Depression is a mental health problem that affects people all over the world. Thankfully, many of those affected can successfully manage depression through therapy and other types of care. However, depression can still make it hard for many to work or do other daily tasks.
Is Depression a Disability? Depression may be considered a disability in such instances and people who suffer from it may be eligible for benefits. In this blog, we’ll look at what it means to be diagnosed with depression, what qualifies as a disability, why depression is a disability, your rights and the different kinds of disability payments you can get.
What is Depression?
Depression is a mental health disease indicated by constant sadness, lack of interest or pleasure, and other physical and emotional signs. The Diagnostic and Statistical Manual of Mental Disorders (DSM-5) defines depression as a bad mood or losing interest or pleasure in almost everything for at least two weeks.
The following are signs of depression and must be taken very seriously:
- Changes in appetite or weight
- Trouble sleeping or excessive sleeping
- Weariness or loss of energy
- Feelings of worthlessness or guilt
- Difficulty focusing or making choices
- Recurring thoughts of death or suicide
If you or someone you know suffers from any of the above, getting the right help is essential. Depression can range from mild to severe and significantly affect the quality of life. It’s important to remember that only a trained mental health professional should diagnose depression since it can be a complicated condition that may need specialised care.
From this, the question of whether or not depression is a disability is a very important one. To answer, we must first examine what disability means in the law.
How Is Disability Defined?
The word ‘disability’ means a problem with the mind or body that makes it hard to do one or more of the most essential things in life. In the UK, the Equality Act of 2010 says that a mental health problem like depression is a disability if it makes it hard for a person to do everyday tasks and lasts for a long time.
A person is considered disabled if they have a long-term physical or mental problem that makes it hard for them to do everyday things.
The law says that your condition must:
- Have lasted or be expected to last at least one year, or
- Be likely to last for the rest of your life, or
- Have a significant negative impact on your capacity to engage in normal daily activities
Everyday activities that may be impaired include the following:
- Getting dressed
- Using the toilet
- Using a computer or phone
- Managing finances
- Taking medication
Severe depression can completely take over a person’s life and make it hard to do everyday things. There’s absolutely no question that it’s a disability. In an overworked and stressful work environment, it’s essential to be aware of mental health problems like depression.
What Are My Rights?
The Equality Act 2010 gives you specific rights if your depression meets the conditions for a disability under UK law. Here are just a few:
- Discrimination protection: You can’t be treated differently because of a disability in any part of your life, like work or school
- Reasonable accommodations: Employers and service providers must make sensible changes so that your disability doesn’t put you at a disadvantage
- Access to goods and services: Service providers are required to make sensible adjustments so that you can use their goods and services
What Types of Disability Benefits Are Available?
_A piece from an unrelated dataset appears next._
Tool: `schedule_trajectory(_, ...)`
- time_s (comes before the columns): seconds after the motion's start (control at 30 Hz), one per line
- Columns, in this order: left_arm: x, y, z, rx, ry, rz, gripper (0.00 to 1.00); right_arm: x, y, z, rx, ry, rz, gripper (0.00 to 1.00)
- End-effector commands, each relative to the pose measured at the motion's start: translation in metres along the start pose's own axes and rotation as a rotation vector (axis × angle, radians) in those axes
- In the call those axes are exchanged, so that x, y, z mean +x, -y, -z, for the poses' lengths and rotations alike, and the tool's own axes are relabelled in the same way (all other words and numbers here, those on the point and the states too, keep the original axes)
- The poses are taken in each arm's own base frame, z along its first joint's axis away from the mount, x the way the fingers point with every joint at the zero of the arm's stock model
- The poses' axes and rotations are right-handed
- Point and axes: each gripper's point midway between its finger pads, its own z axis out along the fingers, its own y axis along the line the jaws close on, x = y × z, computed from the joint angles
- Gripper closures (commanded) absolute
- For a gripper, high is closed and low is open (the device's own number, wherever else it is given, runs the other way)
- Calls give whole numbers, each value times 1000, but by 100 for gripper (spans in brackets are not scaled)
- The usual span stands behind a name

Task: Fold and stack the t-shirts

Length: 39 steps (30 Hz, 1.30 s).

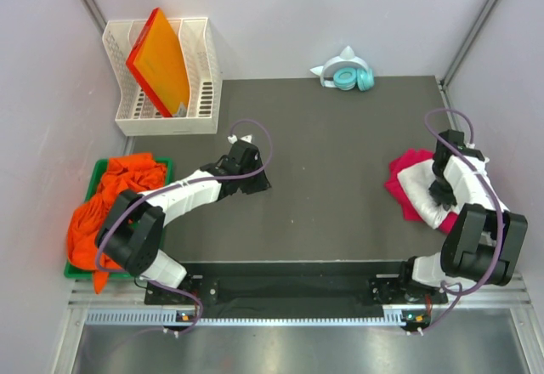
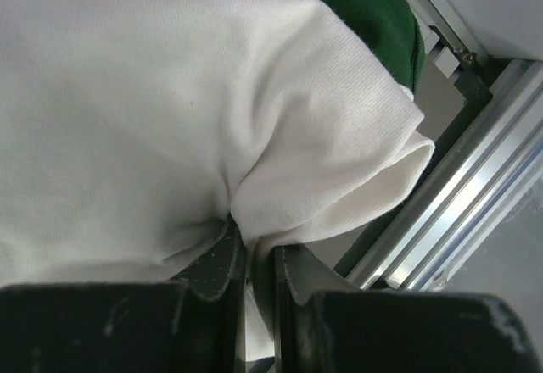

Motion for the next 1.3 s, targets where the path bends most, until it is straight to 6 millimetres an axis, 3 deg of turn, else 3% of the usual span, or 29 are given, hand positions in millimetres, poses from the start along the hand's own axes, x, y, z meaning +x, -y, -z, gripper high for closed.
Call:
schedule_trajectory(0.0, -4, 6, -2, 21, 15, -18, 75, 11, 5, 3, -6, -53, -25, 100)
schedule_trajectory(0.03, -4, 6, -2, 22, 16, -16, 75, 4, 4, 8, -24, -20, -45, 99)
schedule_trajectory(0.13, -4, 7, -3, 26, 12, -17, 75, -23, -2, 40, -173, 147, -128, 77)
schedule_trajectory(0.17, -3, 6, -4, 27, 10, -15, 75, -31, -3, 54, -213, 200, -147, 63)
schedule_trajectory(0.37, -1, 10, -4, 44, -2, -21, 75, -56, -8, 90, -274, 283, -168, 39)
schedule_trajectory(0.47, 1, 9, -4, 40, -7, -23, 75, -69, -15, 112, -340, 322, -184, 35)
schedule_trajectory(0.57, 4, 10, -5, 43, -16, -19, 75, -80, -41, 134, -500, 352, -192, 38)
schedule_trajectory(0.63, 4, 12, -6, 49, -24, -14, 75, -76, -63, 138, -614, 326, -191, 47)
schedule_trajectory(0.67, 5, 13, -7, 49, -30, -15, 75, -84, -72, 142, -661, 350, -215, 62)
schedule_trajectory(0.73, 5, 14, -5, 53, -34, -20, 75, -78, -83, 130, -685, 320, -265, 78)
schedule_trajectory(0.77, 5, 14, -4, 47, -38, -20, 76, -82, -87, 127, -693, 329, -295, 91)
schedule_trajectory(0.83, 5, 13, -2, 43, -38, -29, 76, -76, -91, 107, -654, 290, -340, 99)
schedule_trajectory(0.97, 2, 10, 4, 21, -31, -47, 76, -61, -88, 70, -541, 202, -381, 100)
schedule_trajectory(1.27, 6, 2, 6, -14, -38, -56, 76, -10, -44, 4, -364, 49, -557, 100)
In the UK, if you have depression and it meets the legal definition of a disability, you may be able to get disability benefits. These include:
1. Personal Independence Payment (PIP)
PIP is a tax-free benefit for people aged 16 to 64 who, because of a long-term illness or disability, need help with:
- Routine tasks – the daily functioning element, or
- Getting around – the mobility element
PIP is not based on how much money you make or how much you have saved. The amount you’re entitled to will depend on how much your depression makes it hard to do everyday things.
PIP has largely replaced the Disability Living Allowance (DLA), a tax-free benefit for adults and children with disabilities.
2. Employment and Support Allowance (ESA)
ESA is a benefit for people who can’t work because of illness or disability. There are two forms of ESA: income-based ESA and contributory ESA. Contributory ESA is based on your National Insurance contributions, while income-based ESA is determined by your financial need. The amount you’re entitled to differs according to your individual circumstances.
3. Universal Credit (UC)
UC is a means-tested benefit that replaces several other benefits, including income-related ESA and Housing Benefits. It’s available to people who are low-income or out of work. If you have a disability or health condition, you could be entitled to extra money through the UC system.
4. Attendance Allowance
Payments to help pay for the personal care of those that are disabled and are of state pension age.
How Will I Receive My Benefits?
In the UK, if your condition qualifies for disability payments, you’ll usually get them from the Department of Work and Pensions (DWP). The DWP will contact you to assess if you’re eligible and how much you can get. Any money will be sent straight to your bank account if approved.
What If I Don’t Qualify for Disability Benefits?
Suppose you can’t work because of depression and don’t qualify for disability payments. In that case, there are many other financial assistance programmes to help you.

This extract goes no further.